A simple model that can quickly determine which masonry buildings are most at risk of collapse following a serious landslide has been developed by researchers in Italy. They publish details in a forthcoming issue of the International Journal of Structural Engineering.

Fabrizio Palmisano of Politecnico Bari, and Angelo Elia of PPV Consulting, also in Bari, Italy, explain how landslides can represent a significant risk to human life in many parts of the world. Landslides are common in the southern Apennines of Italy causing frequent damage to buildings and infrastructure. There are, the team points out, many ways to assess structural damage and the risk of further damage or collapse in the aftermath of a serious landslide. However, these approaches are often longwinded and require a large amount of active data input from the affected sites as well as sophisticated engineering modelling tools to interpret the data.

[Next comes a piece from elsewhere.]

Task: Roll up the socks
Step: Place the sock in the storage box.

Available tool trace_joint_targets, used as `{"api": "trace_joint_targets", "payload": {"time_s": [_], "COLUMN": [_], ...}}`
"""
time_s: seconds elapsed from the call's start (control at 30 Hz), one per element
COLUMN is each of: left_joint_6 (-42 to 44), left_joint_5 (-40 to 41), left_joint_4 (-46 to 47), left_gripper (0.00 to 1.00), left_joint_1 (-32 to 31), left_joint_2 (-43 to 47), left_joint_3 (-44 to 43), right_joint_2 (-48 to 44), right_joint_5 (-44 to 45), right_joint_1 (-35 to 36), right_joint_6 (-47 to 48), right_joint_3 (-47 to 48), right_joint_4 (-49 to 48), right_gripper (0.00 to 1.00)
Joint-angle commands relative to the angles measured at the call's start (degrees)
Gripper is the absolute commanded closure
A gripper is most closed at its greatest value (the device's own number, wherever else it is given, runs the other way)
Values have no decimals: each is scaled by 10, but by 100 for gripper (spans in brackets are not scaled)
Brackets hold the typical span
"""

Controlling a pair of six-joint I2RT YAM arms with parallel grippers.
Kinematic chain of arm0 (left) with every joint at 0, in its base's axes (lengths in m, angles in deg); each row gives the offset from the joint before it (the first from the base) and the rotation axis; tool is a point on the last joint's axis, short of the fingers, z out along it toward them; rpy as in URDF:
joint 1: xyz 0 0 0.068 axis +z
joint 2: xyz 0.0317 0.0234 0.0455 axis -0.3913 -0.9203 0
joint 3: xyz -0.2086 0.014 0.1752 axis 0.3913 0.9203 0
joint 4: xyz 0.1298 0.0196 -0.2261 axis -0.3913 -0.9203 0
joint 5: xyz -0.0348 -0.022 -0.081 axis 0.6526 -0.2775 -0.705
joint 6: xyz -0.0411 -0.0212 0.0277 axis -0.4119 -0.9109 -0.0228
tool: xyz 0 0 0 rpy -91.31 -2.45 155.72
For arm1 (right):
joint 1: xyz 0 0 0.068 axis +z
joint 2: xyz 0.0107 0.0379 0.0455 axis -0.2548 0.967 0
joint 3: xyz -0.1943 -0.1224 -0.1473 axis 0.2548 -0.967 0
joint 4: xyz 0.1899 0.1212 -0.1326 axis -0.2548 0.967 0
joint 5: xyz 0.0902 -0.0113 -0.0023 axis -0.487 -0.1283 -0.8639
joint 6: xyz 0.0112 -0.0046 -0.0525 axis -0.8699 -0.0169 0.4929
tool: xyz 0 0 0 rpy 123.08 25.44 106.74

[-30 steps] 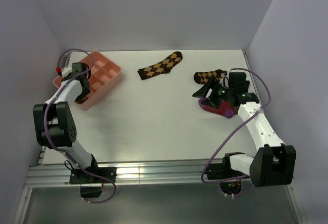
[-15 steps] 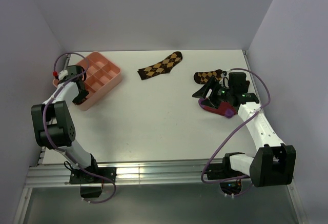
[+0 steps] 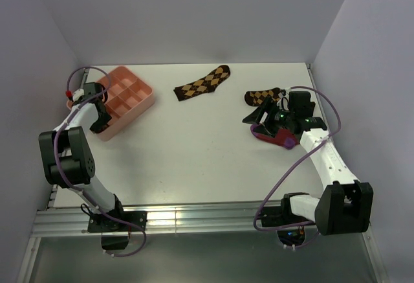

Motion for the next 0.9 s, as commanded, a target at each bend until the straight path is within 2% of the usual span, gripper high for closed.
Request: {"api": "trace_joint_targets", "payload": {"time_s": [0.0,0.27,0.5,0.87], "left_joint_6": [3,-4,-6,-3], "left_joint_5": [-1,1,8,-16], "left_joint_4": [-29,-39,-47,-11], "left_gripper": [49,42,43,41], "left_joint_1": [4,5,4,4], "left_joint_2": [29,36,34,33], "left_joint_3": [-17,-29,-26,8], "right_joint_2": [1,1,-2,0], "right_joint_5": [-14,-16,-19,-23], "right_joint_1": [-4,-5,-5,-5], "right_joint_6": [4,3,3,2], "right_joint_3": [-1,-2,-3,-7], "right_joint_4": [-22,-22,-23,-25], "right_gripper": [25,25,25,26]}}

The researchers hoped to provide a much simpler model that could give rescue workers and structural engineers a first approximation to the most seriously affected buildings. The problems facing those buildings might then be prioritized for more sophisticated modelling to determine what needs to be done to save the building or to make the decision to demolish it completely for the sake of safety. The researchers have turned to the load path method (LPM) that gives them a rapid quantitative assessment of a damaged masonry building without losing sight of the obvious visual clues offered to structural engineers monitoring the building. The LPM can be used to quickly reveal problems with a building's foundations compromised by the landslide as well as looking at the integrity of stonework and the mortar that holds bricks together.

A theoretical comparison with actual case studies in which more sophisticated models were used, such as the finite element method (FEM), is now revealing how effective the LPM can be in assessing structural integrity, or lack thereof, following a landslide.